- HOW TO COMPLETE THIS TASK
Please copy out each line of the entries in which "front" appears.

[Collected data entries]
---*---

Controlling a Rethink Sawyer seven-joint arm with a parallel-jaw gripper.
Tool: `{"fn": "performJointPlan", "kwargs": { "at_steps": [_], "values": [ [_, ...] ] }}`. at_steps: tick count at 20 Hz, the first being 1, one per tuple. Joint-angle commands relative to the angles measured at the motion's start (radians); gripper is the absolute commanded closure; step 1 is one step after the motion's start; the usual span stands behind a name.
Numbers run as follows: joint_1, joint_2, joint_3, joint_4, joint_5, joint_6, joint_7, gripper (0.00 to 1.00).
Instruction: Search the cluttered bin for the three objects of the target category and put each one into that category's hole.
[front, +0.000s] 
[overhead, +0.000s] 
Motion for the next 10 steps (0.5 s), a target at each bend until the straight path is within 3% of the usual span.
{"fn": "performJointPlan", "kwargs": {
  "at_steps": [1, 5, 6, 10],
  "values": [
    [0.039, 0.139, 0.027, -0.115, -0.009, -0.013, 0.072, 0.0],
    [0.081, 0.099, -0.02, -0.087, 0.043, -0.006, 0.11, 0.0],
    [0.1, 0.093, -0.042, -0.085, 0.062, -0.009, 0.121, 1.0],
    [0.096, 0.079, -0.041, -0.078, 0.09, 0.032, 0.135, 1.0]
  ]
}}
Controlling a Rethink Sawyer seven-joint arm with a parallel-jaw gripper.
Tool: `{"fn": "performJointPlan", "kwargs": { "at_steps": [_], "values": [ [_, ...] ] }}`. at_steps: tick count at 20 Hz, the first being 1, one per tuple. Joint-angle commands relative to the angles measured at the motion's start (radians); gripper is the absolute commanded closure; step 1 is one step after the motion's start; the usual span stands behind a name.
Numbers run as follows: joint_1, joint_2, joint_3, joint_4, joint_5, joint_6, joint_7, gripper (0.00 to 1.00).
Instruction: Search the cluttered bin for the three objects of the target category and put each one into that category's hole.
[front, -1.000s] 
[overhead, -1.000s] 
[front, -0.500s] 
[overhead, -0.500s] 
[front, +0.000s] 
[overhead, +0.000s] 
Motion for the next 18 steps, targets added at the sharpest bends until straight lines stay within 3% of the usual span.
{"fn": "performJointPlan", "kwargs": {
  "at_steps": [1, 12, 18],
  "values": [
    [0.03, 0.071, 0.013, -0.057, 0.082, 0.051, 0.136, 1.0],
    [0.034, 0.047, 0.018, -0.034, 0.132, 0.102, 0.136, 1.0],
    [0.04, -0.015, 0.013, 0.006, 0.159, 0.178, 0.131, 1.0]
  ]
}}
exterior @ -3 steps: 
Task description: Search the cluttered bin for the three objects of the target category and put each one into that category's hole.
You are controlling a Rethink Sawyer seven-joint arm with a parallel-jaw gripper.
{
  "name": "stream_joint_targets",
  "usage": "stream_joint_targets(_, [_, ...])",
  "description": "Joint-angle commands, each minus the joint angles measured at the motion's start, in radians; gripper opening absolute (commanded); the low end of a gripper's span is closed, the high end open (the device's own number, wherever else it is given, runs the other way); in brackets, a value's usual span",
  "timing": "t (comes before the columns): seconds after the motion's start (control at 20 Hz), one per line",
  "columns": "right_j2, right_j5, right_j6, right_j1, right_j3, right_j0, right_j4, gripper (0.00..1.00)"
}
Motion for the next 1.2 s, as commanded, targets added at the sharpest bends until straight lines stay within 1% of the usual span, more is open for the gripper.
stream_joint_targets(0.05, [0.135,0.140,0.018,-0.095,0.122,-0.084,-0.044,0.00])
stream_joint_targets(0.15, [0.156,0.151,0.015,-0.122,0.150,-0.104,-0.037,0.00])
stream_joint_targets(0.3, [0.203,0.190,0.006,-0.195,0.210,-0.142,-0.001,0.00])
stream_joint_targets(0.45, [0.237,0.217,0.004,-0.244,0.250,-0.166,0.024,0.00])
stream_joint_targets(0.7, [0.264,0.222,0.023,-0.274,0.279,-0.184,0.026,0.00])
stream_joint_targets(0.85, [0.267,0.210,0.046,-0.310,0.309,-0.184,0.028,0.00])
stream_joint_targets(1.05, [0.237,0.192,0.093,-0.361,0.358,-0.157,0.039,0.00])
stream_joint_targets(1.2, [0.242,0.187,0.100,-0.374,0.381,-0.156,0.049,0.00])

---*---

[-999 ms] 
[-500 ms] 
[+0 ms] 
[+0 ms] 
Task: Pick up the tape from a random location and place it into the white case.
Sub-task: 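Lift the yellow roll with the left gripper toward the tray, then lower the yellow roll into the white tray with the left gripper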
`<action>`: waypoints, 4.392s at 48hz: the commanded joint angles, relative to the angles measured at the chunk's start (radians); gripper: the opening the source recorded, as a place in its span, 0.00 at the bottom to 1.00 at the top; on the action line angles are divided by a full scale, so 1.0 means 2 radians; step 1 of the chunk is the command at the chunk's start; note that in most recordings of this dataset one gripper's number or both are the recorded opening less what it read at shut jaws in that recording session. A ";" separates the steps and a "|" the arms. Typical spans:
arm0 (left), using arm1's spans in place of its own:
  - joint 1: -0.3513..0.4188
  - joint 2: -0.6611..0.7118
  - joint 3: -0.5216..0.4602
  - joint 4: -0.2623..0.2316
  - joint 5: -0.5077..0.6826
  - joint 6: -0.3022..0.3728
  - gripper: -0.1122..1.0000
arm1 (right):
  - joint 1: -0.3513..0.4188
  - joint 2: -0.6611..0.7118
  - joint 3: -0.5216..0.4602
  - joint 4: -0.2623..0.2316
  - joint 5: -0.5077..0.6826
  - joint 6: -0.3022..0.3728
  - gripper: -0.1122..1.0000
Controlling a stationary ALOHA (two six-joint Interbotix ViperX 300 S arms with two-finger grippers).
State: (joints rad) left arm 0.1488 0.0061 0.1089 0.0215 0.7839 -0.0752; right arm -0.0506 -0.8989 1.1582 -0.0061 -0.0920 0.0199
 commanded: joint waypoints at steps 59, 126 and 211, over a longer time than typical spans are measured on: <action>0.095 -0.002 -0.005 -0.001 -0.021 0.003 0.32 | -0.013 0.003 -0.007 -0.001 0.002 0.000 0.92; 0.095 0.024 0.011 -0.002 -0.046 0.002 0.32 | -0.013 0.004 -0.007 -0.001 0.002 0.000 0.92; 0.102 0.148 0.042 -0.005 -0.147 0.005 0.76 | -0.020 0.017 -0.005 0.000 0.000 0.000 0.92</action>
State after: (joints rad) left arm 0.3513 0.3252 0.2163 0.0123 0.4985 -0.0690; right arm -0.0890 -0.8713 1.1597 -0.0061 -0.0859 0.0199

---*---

- SOLVED EXERCISE
[front, +0.000s] 
[front, -1.000s] 
[front, -0.500s] 
[front, +0.000s] 

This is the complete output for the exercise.